Now one command will build and run the container.

$ docker compose up --build -d

Note the volume bind on /src to /home/pptruser/src in the container. This means all the code we write while in the container will reflect back to our local machine on saves. This is a useful way to persist our code base so we can keep it under version control.

After you confirm your container is running, attach using the VS Code extension Dev Containers. Wi this setup complete, we are ready to implement the core logic for our web scraper.

Puppeteer Web Scraper

This the final Puppeteer script. Take a moment to read through it line by line.

const puppeteer = require('puppeteer');

(async () => {
  const browser = await puppeteer.launch({
    headless: true,
    dumpio: false,
  });

  const url = 'https://example.com';

  const page = await browser.newPage();
  const resp = await page.goto(url, { 
      timeout: 5000, waitUntil: 'load' 
  });
  console.log("status: ", resp.status());

  // extract the full page html
  const content = await page.content();
  console.log(content)

  // take a screenshot of the page
  const scrnsht = await page.screenshot({ 
    path: 'page.jpg', 
    fullPage: true });
  console.log("screenshot saved.")

  // extract text from the page
  const words = await page.$eval(
    '*', (el) => el.innerText
  );
  console.log(words);

  await browser.close();
})();

Let’s break this script down into logical chunks and step through them one by one. This will help you better understand what the script does and help you better reason about how Puppeteer works.

const browser = await puppeteer.launch({
    headless: true,
    dumpio: false,
  });

This above chunk creates a new instance of browser. This is done with the launch command. The browser is our entry-point. The launch command can take number of optional arguments. We will stick to a minimal set for this tutorial. The headless: true command prevents a GUI from rendering and dumpio: false suppresses diagnostic output on the command line.

const url = 'https://example.com';

  const page = await browser.newPage();
  const resp = await page.goto(url, { 
      timeout: 5000, waitUntil: 'load' 
  });
  console.log("status: ", resp.status());

This section instructs the browser to create a new blank tab in the browser and visit the page defined by url. In this case the url is example.com. The visit is executed with the goto(). This method takes an optional interface that defines how long to wait after page load to return control to Puppeteer. The goto() method returns a standard response object.

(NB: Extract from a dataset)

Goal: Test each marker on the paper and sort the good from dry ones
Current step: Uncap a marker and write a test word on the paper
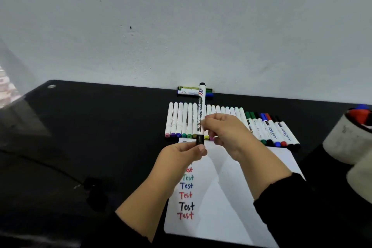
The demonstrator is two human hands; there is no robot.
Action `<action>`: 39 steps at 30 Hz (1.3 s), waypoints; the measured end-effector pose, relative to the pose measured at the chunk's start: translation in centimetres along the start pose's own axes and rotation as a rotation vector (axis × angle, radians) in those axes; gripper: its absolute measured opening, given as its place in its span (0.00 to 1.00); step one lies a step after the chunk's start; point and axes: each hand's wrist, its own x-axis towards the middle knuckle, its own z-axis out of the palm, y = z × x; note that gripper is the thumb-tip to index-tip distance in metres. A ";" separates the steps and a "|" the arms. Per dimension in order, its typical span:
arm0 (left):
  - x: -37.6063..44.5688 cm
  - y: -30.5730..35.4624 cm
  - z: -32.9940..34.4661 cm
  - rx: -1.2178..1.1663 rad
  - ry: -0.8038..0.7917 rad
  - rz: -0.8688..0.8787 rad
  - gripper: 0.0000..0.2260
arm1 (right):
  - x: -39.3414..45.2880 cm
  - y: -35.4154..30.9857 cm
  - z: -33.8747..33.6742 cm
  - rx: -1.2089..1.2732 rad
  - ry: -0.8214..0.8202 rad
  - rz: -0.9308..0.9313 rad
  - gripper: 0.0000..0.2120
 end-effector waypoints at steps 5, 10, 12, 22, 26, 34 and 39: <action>-2.6 -1.2 -0.2 0.228 0.097 -0.006 0.05 | -3.5 1.7 1.1 0.002 0.051 0.013 0.11; -4.1 -2.1 -0.3 0.398 0.083 0.017 0.13 | -5.5 3.6 2.1 0.019 0.189 -0.032 0.16; -4.3 -2.3 -0.3 0.401 0.075 0.026 0.13 | -5.9 4.1 2.4 0.047 0.210 -0.039 0.16; -4.7 -2.7 -0.2 0.550 0.013 0.067 0.08 | -6.2 4.9 3.0 -0.052 0.279 -0.061 0.14; -4.9 -2.6 -0.7 0.472 -0.055 0.020 0.03 | -6.1 5.4 3.6 0.007 0.313 -0.012 0.12; -5.5 -2.2 -1.6 0.270 -0.118 0.008 0.04 | -6.4 5.0 4.3 0.051 0.295 -0.029 0.13; -5.8 -2.3 -2.0 0.183 -0.149 -0.047 0.04 | -6.6 4.9 4.6 0.070 0.263 -0.036 0.14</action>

We store this resp and log the status code to stdout in the console.

// extract the full page html
  const content = await page.content();
  console.log(content)

The above snippet grabs and logs the page html to stdout.

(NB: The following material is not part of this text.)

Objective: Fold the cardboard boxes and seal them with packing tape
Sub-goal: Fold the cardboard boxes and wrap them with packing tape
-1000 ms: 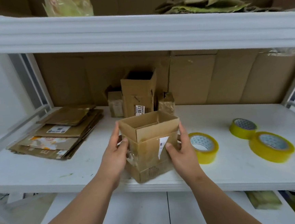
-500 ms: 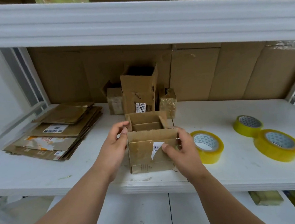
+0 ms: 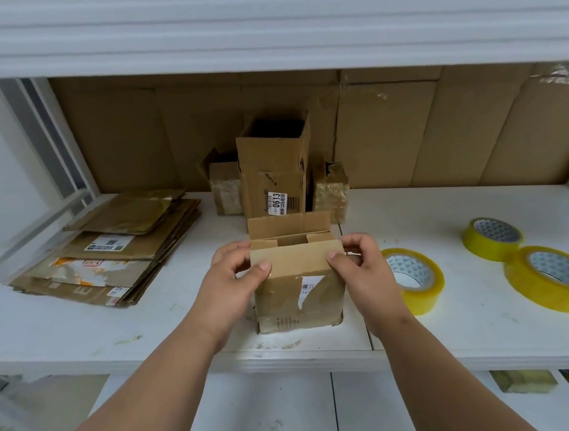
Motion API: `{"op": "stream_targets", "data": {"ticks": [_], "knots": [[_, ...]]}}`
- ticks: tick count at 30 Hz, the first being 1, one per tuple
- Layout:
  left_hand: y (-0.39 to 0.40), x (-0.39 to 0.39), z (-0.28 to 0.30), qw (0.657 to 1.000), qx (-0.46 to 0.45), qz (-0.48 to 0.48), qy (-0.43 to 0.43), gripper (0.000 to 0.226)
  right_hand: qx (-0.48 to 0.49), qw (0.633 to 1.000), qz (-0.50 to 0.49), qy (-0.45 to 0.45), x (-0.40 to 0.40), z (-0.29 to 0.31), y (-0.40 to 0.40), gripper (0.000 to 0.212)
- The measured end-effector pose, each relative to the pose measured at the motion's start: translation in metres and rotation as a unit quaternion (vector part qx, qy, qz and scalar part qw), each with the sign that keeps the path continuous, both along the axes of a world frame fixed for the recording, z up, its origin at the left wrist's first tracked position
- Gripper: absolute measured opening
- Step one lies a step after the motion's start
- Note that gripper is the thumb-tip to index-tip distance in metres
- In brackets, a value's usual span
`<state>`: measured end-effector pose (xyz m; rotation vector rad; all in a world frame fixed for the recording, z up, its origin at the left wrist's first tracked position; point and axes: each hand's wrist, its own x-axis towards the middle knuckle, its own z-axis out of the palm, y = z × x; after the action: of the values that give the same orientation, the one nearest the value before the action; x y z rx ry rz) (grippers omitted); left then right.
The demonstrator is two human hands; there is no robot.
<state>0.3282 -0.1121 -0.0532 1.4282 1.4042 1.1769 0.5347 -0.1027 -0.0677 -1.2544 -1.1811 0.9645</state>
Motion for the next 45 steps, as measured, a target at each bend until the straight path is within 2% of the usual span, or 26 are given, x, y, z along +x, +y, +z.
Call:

  // take a screenshot of the page
  const scrnsht = await page.screenshot({ 
    path: 'page.jpg', 
    fullPage: true });
  console.log("screenshot saved.")

The above snippet takes and saves a screenshot of the page.

  // extract text from the page
  const words = await page.$eval(
    '*', (el) => el.innerText
  );
  console.log(words);

The above snippet extracts and logs all text on the page to stdout.

await browser.close();

Finally we close the browser when the web crawl and data extraction process is complete.

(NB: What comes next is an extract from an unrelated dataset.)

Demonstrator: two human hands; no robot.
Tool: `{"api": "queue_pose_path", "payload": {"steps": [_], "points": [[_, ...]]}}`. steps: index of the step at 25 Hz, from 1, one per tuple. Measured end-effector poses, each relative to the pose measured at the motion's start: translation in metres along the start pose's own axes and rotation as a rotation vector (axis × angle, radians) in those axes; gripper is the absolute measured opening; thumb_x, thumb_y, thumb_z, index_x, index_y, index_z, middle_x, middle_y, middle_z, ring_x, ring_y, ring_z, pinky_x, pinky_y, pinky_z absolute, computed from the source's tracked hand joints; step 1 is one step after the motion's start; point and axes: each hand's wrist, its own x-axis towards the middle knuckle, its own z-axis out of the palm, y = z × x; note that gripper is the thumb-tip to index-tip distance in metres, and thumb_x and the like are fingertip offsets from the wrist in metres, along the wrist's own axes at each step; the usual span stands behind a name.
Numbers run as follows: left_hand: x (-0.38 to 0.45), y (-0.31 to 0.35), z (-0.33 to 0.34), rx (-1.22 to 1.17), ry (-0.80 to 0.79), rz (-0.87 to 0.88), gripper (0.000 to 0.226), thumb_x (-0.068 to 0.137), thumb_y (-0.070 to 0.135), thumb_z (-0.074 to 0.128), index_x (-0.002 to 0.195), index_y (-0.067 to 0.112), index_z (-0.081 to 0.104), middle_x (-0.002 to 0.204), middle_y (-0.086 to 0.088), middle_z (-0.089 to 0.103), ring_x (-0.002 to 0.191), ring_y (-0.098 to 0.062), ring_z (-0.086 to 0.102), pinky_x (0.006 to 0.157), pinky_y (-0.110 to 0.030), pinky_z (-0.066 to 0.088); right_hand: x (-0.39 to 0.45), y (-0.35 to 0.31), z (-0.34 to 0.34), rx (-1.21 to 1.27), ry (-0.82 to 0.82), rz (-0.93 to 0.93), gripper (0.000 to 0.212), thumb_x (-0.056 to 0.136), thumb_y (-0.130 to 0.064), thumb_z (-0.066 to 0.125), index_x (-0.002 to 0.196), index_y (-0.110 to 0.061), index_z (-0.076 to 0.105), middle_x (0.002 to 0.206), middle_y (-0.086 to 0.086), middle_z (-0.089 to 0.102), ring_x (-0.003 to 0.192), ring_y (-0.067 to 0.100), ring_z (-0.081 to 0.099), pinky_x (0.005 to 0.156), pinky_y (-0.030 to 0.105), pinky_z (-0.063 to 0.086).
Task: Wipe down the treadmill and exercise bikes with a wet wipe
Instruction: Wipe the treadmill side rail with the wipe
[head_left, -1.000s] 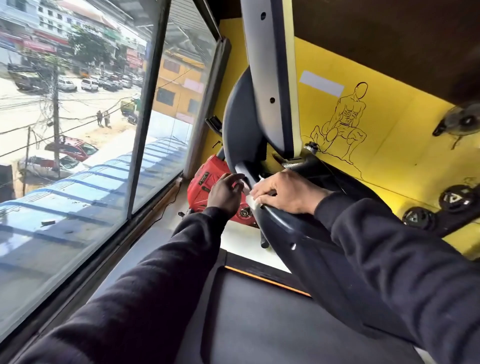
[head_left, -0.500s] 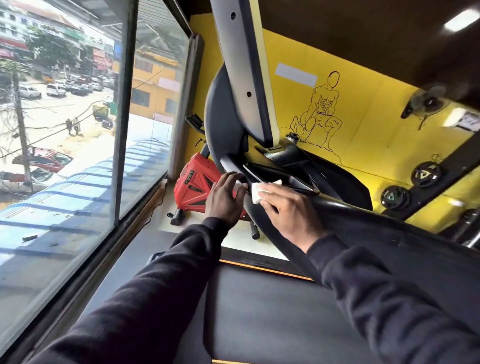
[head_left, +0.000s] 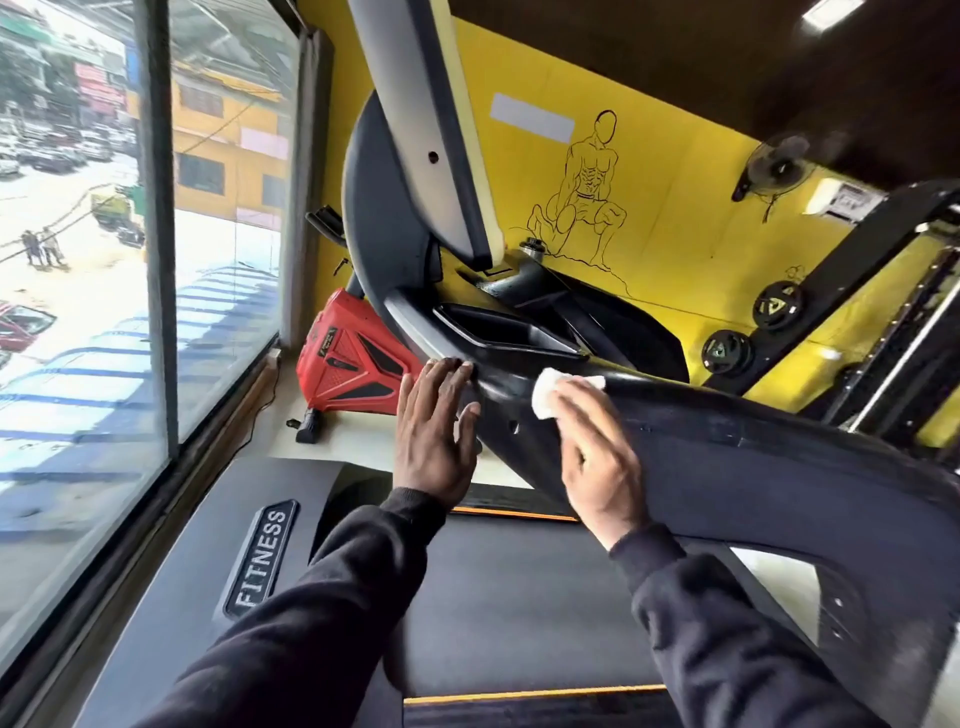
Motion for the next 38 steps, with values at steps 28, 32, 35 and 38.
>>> {"api": "queue_pose_path", "payload": {"steps": [28, 32, 35, 38], "points": [[-0.007, 0.029, 0.016, -0.037, -0.045, 0.219, 0.044, 0.092, 0.018, 0.047, 0.135, 0.010, 0.053, 0.142, -0.014, 0.051, 0.141, -0.039, 0.035, 0.114, -0.060, 0.025, -0.009, -0.039, 0.015, -0.166, 0.117, 0.370, 0.031, 0.094, -0.013, 0.053, 0.121, -0.006, 0.066, 0.116, 0.008, 0.058, 0.102, 0.024, 0.053, 0.090, 0.035, 0.044], [-0.010, 0.032, 0.018, -0.022, -0.074, 0.222, 0.050, 0.091, 0.019, 0.047, 0.140, 0.009, 0.046, 0.147, -0.012, 0.045, 0.144, -0.039, 0.028, 0.114, -0.062, 0.022, -0.009, -0.011, -0.009, -0.217, 0.048, 0.240, 0.021, 0.091, -0.013, 0.062, 0.109, -0.010, 0.073, 0.105, 0.004, 0.066, 0.091, 0.025, 0.058, 0.080, 0.037, 0.048], [-0.010, 0.035, 0.016, 0.015, -0.097, 0.213, 0.055, 0.088, 0.020, 0.051, 0.141, 0.011, 0.044, 0.149, -0.012, 0.043, 0.145, -0.041, 0.026, 0.115, -0.063, 0.019, -0.011, 0.020, -0.030, -0.267, 0.242, 0.466, 0.013, 0.086, -0.006, 0.064, 0.092, -0.007, 0.075, 0.096, 0.008, 0.066, 0.087, 0.026, 0.060, 0.075, 0.043, 0.051], [-0.010, 0.041, 0.019, 0.031, -0.102, 0.225, 0.053, 0.088, 0.021, 0.051, 0.139, 0.007, 0.048, 0.148, -0.013, 0.044, 0.144, -0.043, 0.025, 0.115, -0.063, 0.018, 0.005, -0.010, -0.004, -0.106, 0.155, 0.445, 0.026, 0.086, 0.005, 0.056, 0.106, -0.004, 0.071, 0.106, 0.010, 0.061, 0.095, 0.023, 0.061, 0.085, 0.036, 0.052]]}}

This script can be run in the container. Open a terminal and use the following command.

$ node puppet.js

You should see the output from the console.log calls used in the script.

Summary

We now have a powerful, lightweight web crawler. In addition, the web crawler is wrapped in a docker container. This means we can use this template as a starting point to modify, extend, and orchestrate deployment.

From here you can focus on extending the web crawler code to extract specific information from websites of interest. You can also focus on orchestrating and automating the deployment of the web crawler to scale to large workloads over many web pages and web sites, adding in support to save the extracted data to a database or other persistent storage location.

In future posts we will dive into building a feature rich web crawler with Puppeteer. We will focus on the details of data extraction at scale in a heterogenous environments.